#### TASK BRIEF
Within the records below is a range that opens at the line with "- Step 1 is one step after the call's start" and closes at the line with "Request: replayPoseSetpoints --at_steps". Return that range word for word, both ends included, and only that range.

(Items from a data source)
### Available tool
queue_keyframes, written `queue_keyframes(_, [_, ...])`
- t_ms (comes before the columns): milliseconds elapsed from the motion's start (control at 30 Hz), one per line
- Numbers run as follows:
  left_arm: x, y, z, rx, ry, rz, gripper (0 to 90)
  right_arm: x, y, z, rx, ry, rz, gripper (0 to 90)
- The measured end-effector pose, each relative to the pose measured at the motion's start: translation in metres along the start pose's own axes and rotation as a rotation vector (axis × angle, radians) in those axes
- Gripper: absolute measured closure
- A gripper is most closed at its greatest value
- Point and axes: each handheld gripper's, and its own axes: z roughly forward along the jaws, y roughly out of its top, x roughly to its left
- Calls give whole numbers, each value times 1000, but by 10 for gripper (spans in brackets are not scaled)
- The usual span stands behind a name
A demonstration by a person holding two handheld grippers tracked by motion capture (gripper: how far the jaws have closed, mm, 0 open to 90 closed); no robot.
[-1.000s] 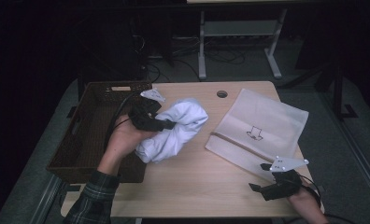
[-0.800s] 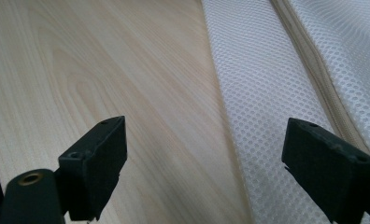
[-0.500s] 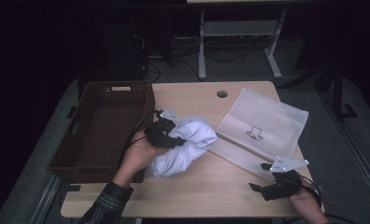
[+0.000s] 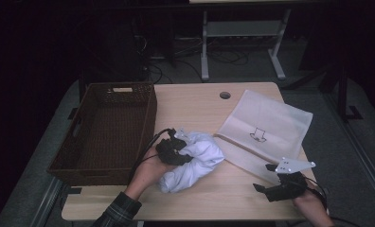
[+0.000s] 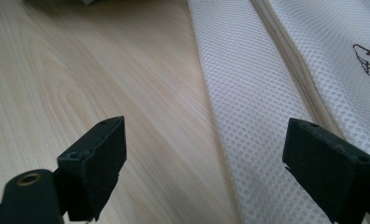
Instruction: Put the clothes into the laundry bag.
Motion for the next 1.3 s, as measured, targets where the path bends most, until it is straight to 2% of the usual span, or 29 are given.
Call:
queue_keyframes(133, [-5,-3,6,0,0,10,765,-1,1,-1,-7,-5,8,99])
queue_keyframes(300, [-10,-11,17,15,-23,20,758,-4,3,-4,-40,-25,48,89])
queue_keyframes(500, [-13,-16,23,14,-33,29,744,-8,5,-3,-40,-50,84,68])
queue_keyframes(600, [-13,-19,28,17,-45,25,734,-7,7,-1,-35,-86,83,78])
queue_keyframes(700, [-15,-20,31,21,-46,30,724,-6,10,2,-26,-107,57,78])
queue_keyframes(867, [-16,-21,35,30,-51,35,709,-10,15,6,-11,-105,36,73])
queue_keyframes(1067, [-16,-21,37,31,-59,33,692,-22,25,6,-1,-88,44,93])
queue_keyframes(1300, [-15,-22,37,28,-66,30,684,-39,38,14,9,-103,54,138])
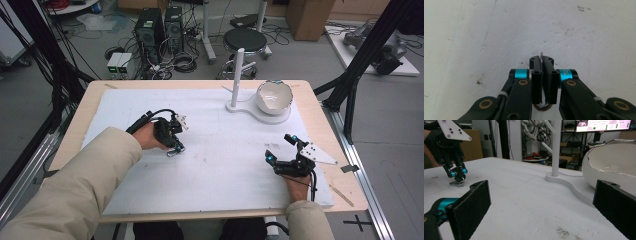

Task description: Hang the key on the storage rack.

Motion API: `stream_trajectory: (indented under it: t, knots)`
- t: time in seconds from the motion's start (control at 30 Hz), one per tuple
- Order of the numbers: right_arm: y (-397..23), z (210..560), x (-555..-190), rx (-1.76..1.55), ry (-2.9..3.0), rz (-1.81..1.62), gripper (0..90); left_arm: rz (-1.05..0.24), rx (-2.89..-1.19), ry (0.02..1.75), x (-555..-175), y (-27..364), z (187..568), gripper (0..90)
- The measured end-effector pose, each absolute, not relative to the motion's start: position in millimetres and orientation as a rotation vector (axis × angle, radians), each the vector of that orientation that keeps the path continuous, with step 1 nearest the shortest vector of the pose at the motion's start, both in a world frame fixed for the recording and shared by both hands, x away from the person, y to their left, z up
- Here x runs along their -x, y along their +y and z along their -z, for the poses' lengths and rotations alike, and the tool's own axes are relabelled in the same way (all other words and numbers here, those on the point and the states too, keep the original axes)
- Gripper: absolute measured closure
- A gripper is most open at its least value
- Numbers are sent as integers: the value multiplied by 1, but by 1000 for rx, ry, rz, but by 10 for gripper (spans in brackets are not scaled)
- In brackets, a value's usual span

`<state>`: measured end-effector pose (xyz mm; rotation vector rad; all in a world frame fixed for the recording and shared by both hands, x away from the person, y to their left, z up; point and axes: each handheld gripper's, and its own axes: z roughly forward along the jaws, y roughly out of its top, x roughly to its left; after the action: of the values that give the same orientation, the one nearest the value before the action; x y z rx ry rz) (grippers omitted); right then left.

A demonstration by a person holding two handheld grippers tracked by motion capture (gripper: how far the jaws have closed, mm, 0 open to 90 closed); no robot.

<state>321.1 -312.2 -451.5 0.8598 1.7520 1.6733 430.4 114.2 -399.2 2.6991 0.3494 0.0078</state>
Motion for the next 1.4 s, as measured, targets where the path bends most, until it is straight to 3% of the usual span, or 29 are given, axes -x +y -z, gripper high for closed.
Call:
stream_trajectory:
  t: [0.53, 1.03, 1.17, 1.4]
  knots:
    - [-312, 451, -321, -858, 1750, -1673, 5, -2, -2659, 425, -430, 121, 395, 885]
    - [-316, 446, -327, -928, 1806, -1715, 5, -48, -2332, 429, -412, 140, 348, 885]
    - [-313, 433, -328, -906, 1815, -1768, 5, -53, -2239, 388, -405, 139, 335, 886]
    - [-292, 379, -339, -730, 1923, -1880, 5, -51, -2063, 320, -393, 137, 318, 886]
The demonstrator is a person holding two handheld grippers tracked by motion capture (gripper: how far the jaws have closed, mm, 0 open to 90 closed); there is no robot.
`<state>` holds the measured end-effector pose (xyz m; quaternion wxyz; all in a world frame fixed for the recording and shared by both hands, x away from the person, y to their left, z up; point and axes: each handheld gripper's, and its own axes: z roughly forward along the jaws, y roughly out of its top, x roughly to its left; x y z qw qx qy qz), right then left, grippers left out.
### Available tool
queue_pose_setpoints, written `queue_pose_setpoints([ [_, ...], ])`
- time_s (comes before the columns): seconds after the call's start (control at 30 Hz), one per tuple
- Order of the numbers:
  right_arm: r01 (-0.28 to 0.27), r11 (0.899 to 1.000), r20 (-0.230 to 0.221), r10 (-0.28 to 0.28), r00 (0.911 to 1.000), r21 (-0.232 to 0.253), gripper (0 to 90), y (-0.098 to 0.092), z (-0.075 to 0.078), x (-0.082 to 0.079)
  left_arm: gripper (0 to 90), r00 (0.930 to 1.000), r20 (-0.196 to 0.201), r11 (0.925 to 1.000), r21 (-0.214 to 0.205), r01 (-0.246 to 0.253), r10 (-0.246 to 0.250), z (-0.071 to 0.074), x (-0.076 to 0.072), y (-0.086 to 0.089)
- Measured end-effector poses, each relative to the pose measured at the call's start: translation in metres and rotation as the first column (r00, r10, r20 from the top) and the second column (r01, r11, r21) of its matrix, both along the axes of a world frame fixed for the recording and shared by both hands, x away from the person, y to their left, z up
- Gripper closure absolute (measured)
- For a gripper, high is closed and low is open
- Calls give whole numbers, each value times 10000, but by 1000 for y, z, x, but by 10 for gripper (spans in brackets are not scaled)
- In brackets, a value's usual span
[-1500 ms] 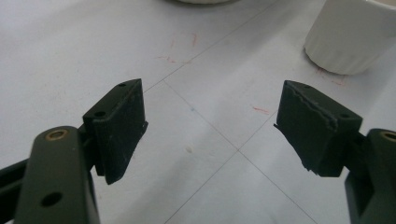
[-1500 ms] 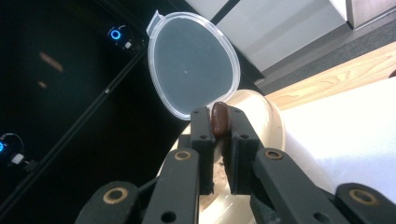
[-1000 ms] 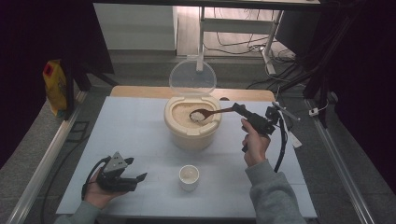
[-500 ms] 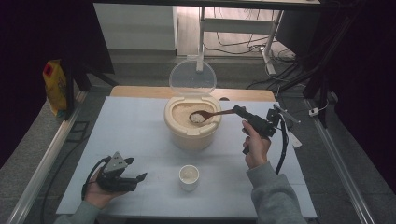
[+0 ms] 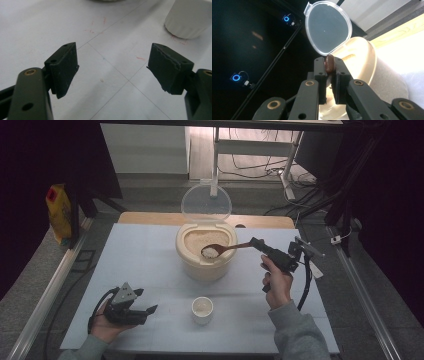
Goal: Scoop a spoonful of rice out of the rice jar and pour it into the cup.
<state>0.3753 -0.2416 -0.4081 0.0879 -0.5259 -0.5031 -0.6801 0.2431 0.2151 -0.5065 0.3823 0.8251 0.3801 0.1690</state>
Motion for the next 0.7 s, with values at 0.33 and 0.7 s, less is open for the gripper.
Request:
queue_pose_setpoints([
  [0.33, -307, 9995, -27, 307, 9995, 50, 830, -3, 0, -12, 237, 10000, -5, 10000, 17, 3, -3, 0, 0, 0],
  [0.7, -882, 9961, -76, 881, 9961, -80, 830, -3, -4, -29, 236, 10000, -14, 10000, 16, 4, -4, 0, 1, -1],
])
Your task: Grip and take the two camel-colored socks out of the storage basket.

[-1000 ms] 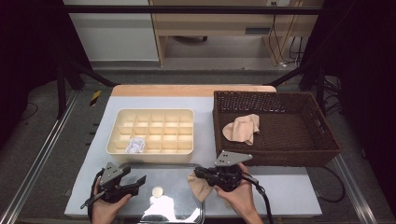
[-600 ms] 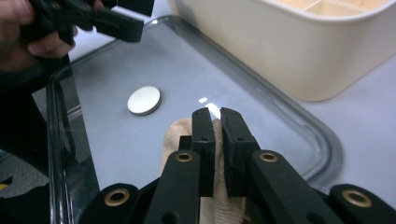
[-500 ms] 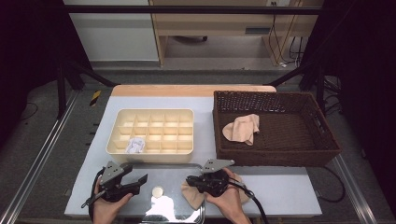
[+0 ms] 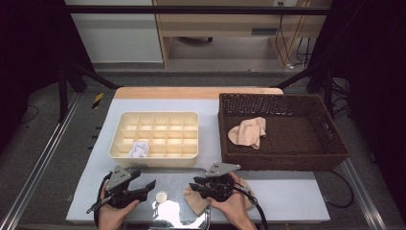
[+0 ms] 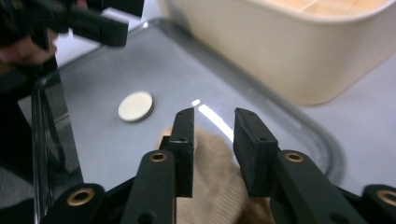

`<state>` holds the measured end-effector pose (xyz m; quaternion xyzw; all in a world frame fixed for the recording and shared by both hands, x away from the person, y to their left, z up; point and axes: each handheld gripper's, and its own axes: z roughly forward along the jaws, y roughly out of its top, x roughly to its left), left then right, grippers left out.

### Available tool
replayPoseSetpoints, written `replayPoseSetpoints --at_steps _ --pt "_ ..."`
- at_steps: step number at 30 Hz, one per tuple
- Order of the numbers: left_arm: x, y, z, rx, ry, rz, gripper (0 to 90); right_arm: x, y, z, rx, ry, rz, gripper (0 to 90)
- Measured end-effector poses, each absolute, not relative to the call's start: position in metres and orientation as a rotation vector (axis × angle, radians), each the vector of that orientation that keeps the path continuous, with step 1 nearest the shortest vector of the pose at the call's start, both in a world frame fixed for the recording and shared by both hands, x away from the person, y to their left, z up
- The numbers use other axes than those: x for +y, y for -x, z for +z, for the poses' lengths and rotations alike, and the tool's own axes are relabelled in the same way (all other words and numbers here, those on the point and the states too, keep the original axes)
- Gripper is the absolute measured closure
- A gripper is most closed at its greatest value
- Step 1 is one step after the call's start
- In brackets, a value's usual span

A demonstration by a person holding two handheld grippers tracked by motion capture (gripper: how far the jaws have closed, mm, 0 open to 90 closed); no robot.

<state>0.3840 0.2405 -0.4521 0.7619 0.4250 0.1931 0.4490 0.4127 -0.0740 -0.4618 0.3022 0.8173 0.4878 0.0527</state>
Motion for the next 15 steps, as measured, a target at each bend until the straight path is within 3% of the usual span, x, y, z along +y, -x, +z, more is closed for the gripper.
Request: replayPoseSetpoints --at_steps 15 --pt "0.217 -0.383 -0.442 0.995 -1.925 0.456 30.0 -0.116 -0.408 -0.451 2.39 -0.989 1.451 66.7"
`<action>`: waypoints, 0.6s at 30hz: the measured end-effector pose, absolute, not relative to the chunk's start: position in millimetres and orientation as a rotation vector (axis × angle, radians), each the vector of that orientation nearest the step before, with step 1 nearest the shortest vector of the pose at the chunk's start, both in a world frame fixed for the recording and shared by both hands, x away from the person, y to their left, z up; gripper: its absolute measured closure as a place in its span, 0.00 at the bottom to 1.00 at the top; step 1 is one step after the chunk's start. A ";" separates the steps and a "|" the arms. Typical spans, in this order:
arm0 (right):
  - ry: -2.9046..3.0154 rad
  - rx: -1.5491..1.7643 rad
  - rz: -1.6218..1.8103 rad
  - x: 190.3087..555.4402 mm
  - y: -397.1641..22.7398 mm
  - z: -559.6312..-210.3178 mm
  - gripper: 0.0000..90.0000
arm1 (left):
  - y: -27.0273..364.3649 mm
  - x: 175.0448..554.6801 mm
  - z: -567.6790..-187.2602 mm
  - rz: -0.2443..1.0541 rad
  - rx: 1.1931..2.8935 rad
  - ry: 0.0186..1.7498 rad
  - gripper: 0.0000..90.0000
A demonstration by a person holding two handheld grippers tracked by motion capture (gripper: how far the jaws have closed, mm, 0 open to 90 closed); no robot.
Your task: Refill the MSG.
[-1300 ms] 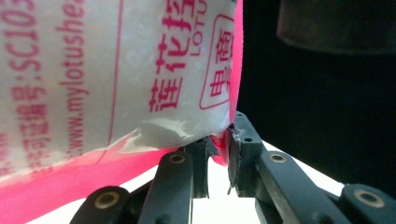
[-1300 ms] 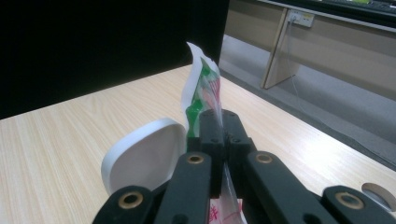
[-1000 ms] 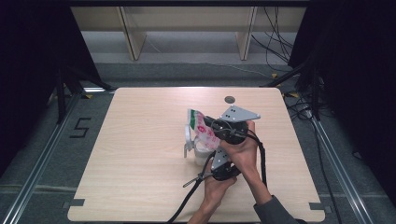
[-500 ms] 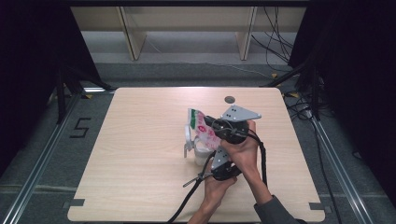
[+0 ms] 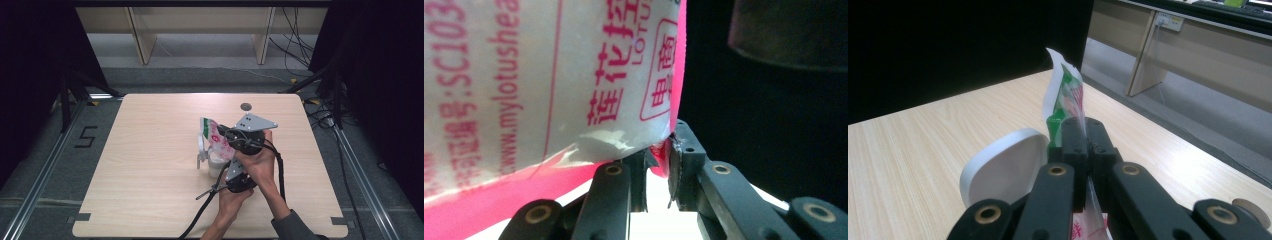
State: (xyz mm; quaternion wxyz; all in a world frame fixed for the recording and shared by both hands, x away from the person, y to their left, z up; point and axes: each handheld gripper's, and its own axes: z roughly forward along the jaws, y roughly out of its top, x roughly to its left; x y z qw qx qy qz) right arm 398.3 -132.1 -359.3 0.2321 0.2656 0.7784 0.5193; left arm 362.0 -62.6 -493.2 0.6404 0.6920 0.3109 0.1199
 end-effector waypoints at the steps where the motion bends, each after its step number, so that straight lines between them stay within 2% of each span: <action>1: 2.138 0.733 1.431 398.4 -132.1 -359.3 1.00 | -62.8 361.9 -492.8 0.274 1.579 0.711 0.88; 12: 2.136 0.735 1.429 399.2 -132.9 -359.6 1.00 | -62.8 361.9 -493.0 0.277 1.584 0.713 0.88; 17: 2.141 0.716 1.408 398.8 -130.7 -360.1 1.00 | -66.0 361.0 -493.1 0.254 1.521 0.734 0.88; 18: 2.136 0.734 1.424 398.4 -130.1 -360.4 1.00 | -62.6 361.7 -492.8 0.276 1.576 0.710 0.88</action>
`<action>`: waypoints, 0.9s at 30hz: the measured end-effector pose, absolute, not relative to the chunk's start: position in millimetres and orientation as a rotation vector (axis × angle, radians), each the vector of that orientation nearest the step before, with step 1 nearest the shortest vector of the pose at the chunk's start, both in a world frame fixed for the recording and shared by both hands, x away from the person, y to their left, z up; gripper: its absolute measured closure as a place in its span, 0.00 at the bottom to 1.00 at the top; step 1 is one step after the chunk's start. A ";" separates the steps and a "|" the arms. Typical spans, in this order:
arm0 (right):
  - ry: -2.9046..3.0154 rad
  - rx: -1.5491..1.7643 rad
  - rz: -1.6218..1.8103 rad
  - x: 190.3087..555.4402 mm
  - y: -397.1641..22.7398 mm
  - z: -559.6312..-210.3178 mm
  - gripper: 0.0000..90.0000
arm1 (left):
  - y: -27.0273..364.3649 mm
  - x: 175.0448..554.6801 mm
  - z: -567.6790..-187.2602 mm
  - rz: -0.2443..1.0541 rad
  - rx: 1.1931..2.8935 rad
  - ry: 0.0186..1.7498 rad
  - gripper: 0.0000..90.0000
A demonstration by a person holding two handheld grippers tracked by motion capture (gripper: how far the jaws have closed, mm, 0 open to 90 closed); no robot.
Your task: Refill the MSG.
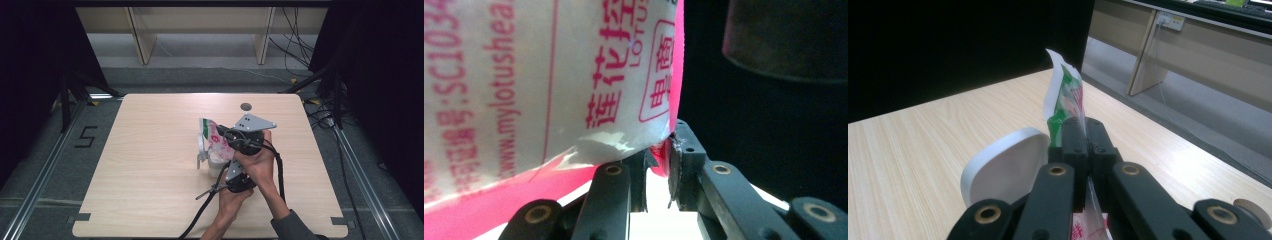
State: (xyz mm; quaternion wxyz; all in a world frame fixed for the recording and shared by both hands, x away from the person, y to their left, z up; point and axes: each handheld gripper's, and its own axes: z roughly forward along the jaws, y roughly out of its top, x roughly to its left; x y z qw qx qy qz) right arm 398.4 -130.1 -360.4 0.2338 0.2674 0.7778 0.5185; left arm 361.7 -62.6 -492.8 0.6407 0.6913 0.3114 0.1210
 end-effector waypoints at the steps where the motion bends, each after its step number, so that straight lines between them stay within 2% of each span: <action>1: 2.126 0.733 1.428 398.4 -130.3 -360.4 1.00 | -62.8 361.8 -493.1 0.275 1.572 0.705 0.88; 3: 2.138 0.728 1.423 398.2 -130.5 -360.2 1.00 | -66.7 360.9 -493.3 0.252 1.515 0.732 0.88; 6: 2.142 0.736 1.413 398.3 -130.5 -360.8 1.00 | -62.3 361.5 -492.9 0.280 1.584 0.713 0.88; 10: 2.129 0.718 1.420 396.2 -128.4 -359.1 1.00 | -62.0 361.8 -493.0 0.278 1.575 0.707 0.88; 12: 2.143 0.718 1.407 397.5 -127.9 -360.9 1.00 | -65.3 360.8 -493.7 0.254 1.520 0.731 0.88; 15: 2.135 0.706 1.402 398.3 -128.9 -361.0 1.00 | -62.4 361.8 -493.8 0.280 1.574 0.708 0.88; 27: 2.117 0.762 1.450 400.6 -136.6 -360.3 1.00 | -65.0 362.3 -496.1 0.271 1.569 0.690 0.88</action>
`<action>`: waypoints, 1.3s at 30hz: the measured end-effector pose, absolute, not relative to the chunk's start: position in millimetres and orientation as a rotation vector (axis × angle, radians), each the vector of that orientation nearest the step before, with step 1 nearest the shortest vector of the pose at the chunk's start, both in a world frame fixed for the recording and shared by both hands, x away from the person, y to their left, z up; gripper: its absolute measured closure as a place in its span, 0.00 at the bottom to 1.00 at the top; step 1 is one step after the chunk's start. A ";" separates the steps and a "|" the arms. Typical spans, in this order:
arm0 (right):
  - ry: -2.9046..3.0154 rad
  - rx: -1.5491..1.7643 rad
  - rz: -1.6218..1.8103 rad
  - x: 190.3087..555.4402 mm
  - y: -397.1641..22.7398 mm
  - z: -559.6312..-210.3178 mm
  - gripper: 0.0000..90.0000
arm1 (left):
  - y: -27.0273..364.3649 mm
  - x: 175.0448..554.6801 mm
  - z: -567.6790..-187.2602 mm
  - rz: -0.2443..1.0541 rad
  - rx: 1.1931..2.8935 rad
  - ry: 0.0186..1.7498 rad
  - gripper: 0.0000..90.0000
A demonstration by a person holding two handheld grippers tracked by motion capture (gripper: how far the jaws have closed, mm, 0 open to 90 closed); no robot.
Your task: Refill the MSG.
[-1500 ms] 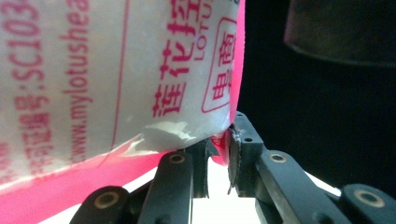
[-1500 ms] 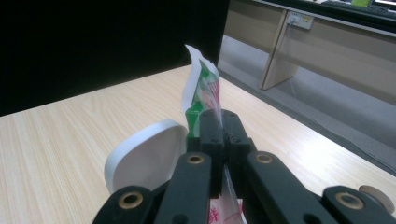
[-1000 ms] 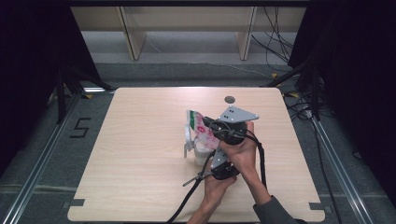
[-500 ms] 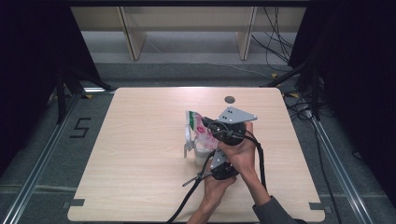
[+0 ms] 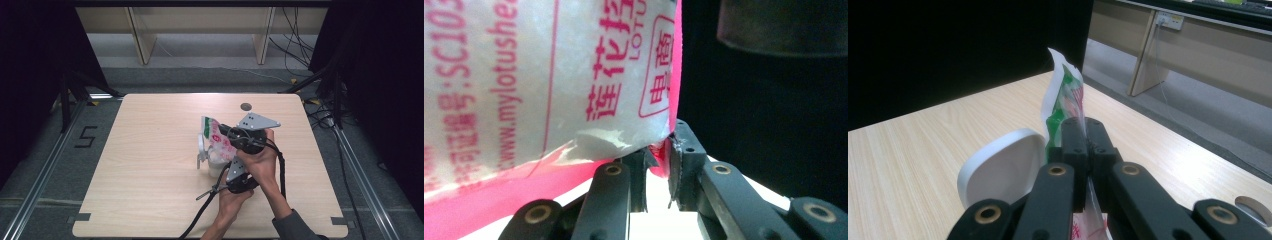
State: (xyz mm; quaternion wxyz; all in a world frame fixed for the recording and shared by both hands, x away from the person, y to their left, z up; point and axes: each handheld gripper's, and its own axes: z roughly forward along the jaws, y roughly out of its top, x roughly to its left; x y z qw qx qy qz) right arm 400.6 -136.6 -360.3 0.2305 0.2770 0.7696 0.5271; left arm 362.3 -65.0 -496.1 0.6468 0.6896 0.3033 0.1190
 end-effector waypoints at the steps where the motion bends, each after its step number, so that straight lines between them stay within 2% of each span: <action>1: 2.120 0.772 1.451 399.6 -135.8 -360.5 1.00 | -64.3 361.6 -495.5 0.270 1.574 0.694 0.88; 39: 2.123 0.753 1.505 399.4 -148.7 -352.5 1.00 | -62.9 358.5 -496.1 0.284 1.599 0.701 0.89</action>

#### OUTPUT
- Step 1 is one step after the call's start
- In brackets, a value's usual span

A demonstration by a person holding two handheld grippers tracked by motion capture (gripper: how far the jaws have closed, mm, 0 open to 90 closed); no robot.

<state>0.3840 0.2405 -0.4521 0.7619 0.4250 0.1931 0.4490 0.4127 -0.0740 -0.4618 0.3022 0.8173 0.4878 0.0527</state>
Motion for the next 15 steps, as measured, a target at each bend until the straight path is within 3% of the usual span, x, y, z along +y, -x, +z, more is closed for the gripper.
Request: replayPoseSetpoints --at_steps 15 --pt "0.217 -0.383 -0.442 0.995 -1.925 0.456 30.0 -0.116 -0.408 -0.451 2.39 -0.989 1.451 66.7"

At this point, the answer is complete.